Metacarpal and phalangeal fractures are common skeletal injuries that are classified by the pattern of the fracture and the condition of the skin and soft tissues. High-energy injuries cause bone comminution and soft-tissue injury, which adversely affects outcome. This mechanism of injury creates displaced and unstable fractures that often require fracture fixation. In contrast, low-energy injuries cause less damage to the bone and soft-tissue envelope, which makes them more amenable to nonsurgical treatment. The goal of treatment for metacarpal and/or phalangeal fractures is to maintain skeletal length and alignment and restore joint motion.

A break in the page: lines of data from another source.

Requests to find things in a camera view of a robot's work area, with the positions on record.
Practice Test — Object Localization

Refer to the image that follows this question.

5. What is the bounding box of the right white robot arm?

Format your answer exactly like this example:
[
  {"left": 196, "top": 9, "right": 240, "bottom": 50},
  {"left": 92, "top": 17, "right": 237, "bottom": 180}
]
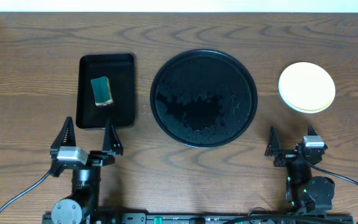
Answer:
[{"left": 265, "top": 126, "right": 335, "bottom": 216}]

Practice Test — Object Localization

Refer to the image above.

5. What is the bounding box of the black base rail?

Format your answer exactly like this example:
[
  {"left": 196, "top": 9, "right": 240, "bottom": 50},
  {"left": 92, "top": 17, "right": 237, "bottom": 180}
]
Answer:
[{"left": 41, "top": 212, "right": 354, "bottom": 224}]

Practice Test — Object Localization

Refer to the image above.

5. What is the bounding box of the round black tray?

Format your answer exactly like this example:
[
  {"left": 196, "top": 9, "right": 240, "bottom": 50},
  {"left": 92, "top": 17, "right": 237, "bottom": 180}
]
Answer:
[{"left": 150, "top": 49, "right": 258, "bottom": 148}]

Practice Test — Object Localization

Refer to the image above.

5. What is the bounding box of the black rectangular tray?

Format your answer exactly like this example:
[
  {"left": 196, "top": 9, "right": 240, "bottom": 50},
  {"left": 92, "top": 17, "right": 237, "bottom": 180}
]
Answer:
[{"left": 76, "top": 54, "right": 135, "bottom": 129}]

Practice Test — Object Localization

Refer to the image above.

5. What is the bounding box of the yellow green sponge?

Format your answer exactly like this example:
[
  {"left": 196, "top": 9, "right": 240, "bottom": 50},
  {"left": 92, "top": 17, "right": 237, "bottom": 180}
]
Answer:
[{"left": 91, "top": 77, "right": 114, "bottom": 106}]

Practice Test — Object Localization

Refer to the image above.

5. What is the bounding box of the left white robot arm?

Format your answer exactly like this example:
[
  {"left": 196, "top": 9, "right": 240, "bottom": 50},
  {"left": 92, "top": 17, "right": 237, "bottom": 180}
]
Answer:
[{"left": 48, "top": 117, "right": 123, "bottom": 224}]

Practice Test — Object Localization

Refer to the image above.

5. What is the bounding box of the right black cable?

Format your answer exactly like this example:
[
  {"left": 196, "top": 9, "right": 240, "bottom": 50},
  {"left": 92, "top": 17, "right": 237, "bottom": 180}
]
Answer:
[{"left": 222, "top": 161, "right": 358, "bottom": 224}]

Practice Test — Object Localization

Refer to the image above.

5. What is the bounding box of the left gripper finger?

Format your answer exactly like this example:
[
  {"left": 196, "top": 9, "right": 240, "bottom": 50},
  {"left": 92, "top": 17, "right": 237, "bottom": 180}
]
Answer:
[
  {"left": 102, "top": 119, "right": 124, "bottom": 156},
  {"left": 50, "top": 116, "right": 76, "bottom": 151}
]

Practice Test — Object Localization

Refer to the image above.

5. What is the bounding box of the yellow plate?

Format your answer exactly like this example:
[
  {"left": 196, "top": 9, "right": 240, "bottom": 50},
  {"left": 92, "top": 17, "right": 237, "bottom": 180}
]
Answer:
[{"left": 278, "top": 62, "right": 336, "bottom": 113}]

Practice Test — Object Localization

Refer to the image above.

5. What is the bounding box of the light green plate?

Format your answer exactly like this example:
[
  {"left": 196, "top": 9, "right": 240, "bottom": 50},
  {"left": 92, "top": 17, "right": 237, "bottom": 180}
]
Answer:
[{"left": 280, "top": 94, "right": 314, "bottom": 114}]

When discussing fractures with colleagues, one should use unambiguous terms with precise meaning. Describing fractures by using traditional fracture classification systems and fracture eponyms has significant problems. Fracture classification systems often are associated with significant rates of interobserver error, do not direct treatment, and are not predictive of outcome. Rather than using fracture eponyms and classification systems, it is better to use basic terms that clearly describe the injury. First, one should describe the location of the injury by identifying the fractured bone and the location of the injury within the bone (intraarticular or extraarticular). Second, one should define the fracture as simple (single fracture line) or comminuted (multiple fracture lines). Third, one should determine whether the fracture is displaced or not displaced and measure the amount of displacement and angulation between the two fracture ends (Table 1). Finally, one must communicate the status of the soft-tissue injury or other circumstance that may affect the treatment pathway.

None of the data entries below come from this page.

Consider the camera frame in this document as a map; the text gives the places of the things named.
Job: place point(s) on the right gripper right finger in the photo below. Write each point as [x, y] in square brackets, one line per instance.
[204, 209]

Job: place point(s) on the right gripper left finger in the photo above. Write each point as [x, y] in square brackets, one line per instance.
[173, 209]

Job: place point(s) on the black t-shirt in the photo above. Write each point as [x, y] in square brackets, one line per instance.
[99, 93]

Fracture healing is determined by clinical and radiographic criteria. A fracture site that is nontender is healed enough to allow active digital range of motion. Most fractures treated by nonoperative methods heal by the formation of callus at the fracture site (secondary bone healing). An early radiographic sign of union is fracture “callus” that bridges the bone ends. Later the callus will organize and “bridging trabeculae” of more mature bone will be seen crossing the site of fracture. Fractures that are treated with rigid plate fixation may undergo a different kind of bone healing (primary bone union) that heals with very little or no callus formation. In general, radiographic findings lag well behind clinical findings.

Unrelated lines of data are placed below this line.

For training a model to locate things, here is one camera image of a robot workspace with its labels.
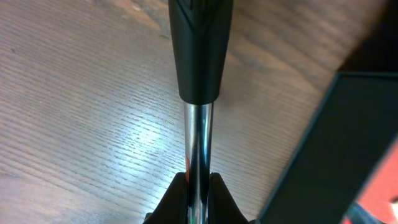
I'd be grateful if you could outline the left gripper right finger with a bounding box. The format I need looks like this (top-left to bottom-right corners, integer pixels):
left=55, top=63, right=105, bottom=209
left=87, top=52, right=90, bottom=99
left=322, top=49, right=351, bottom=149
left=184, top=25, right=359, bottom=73
left=208, top=172, right=249, bottom=224

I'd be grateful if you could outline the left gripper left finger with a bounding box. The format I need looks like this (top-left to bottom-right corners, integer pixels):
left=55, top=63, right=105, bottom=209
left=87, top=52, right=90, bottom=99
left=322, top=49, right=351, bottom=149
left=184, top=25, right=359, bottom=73
left=143, top=172, right=188, bottom=224

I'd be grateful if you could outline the orange scraper wooden handle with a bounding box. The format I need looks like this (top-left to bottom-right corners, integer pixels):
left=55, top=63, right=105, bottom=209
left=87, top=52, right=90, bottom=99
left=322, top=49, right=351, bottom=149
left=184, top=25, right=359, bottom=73
left=343, top=145, right=397, bottom=224

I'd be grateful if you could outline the dark green box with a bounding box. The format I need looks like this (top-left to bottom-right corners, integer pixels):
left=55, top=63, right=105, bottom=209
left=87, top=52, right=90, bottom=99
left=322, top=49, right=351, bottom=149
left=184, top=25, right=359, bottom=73
left=259, top=0, right=397, bottom=224

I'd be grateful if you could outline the black steel claw hammer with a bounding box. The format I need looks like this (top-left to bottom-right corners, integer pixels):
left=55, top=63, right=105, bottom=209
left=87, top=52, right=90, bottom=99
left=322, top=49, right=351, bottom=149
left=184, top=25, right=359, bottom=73
left=168, top=0, right=234, bottom=223

Stable, nondisplaced, closed metacarpal and phalangeal fractures are immobilized in a functional position for 10 to 14 days. The patient is then begun on a
program to restore active range of motion (Tables 2 and 3). Hand immobilization must resist the muscular forces that may cause the fracture to displace and place the joints in their “best” position. The intrinsic muscles are the primary deforming forces in most metacarpal and proximal phalanx fractures. These muscles bend the fractured metacarpal into an apex dorsal angulation and the fractured proximal phalanx into an apex volar angulation (Fig. 3). To keep the ligamentous structures of the metacarpophalangeal (MCP) joint at their maximum length, these joints should be immobilized in 50 to 70 degrees of flexion
(otherwise, they are prone to develop an extension contracture). In contrast, the interphalangeal joints are prone to develop flexion contractures. To keep the ligaments of the interphalangeal joints stretched to their maximum length, these joints should be positioned in extension. Fortunately, this position of MCP flexion and interphalangeal joint extension (i.e., the intrinsic plus position) both relaxes the intrinsic muscles and places the joints in a desirable position.